Когда в Кобылинке вспыхнул пожар, крестьяне бросились на помощь своему барину — они выносили его бумаги, пытаясь спасти хоть часть архива. Когда такое бедствие случалось в других усадьбах, спасали в первую очередь имущество…
После пожара Александр Васильевич не мог больше оставаться в любимой Кобылинке, где он так долго жил затворником. Ни средств, ни желания отстраивать заново дом не было. Пожалуй, именно тогда Александр Васильевич впервые так остро ощутил свое бессилие. Он понял, что смерть уже близко, но у него не было ни сожалений, ни слез по прошедшему.
Карета была подана…
В тех фрагментах философских трудов, что уцелели в пожаре, есть один, поражающий поистине пронзительной интонацией. В нем Сухово-Кобылин подводит итог своей долгой жизни: «…я нашелся принужденным расширить на целую половину моей жизни тот срок молчания, который Пифагор в своей школе ограничил пятью годами… Предлагаемое… здесь сочинение есть плод моей долговременной сосредоточенности или, ближе, моего в сорокалетием молчании свершавшегося труда. Приспело время, силы уходят, их падение требует остановить работу исследования и перейти к последнему моменту авторского процесса, т. е. к отпущению рожденного духовного сына с миром и в Мир.
На всю эту передовую речь следует ныне накинуть
Но дни моей научной деятельности сочтены. Силы мои пошли на убыль, и едва ли их хватит на то, чтобы обработать тот сырой материал, который скопился в моем рабочем кабинете в форме трактатов, заметок и набросков при изучении философии Гегеля и при дальнейшем моем самостоятельном труде…

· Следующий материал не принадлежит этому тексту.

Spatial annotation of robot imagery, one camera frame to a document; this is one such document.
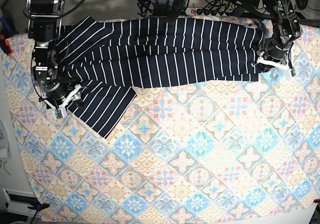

Но на фабрикацию этого литературного труда ныне у меня нет ни подходящих инструментов, ни личной охоты, а потому, сказавши мое слово, я предоставлю его силе собственной инерции в убеждении, что правда свое возьмет…
И в то же время самой несокрушимой верой убежден, что труд мой не пройдет даром, что среди толкотни и гама современной людской биржи все-таки найдутся люди, которые примут от меня эти мною собранные зерна и крохи философии, похвалят за хлопоты, допустят дельное, отвергнут ошибки, приложат свои зерна и свои крохи и мало-помалу на девственной целине русского мышления прозябнет и вырастет многоценное древо разумозрительной философии. Смотря на это будущее, радостью истины наполняется мое сердце, мне становится веселее в тишине моего уединения, в моей келье дышится легко и я ретиво принимаюсь за труд и спешу его окончить перед надвинувшимся на меня грузом лет.
В совершенном мной труде я желал одного: высказать истину в наиболее простой и наиболее к ней, истине, близкой, но увы, все-таки привременной форме. Мне уже слышались за порогом шаги тех, которые ступят далее меня и для которых труды мои станут уже поблекшею листвою осени, но то, что не должно пройти, и как осенняя листва не пройдет, это та любовь к истине, которая доднесь меня вела, в многотрудной работе поддерживала и которая будет вечно жить в человечестве и других вести, и других поддерживать. Этой любви обязан я совершением моего труда и теми высокими минутами тихого, уединенного, но превысшего наслаждения, которыми великий Дух меня так щедро и несказанно наградил».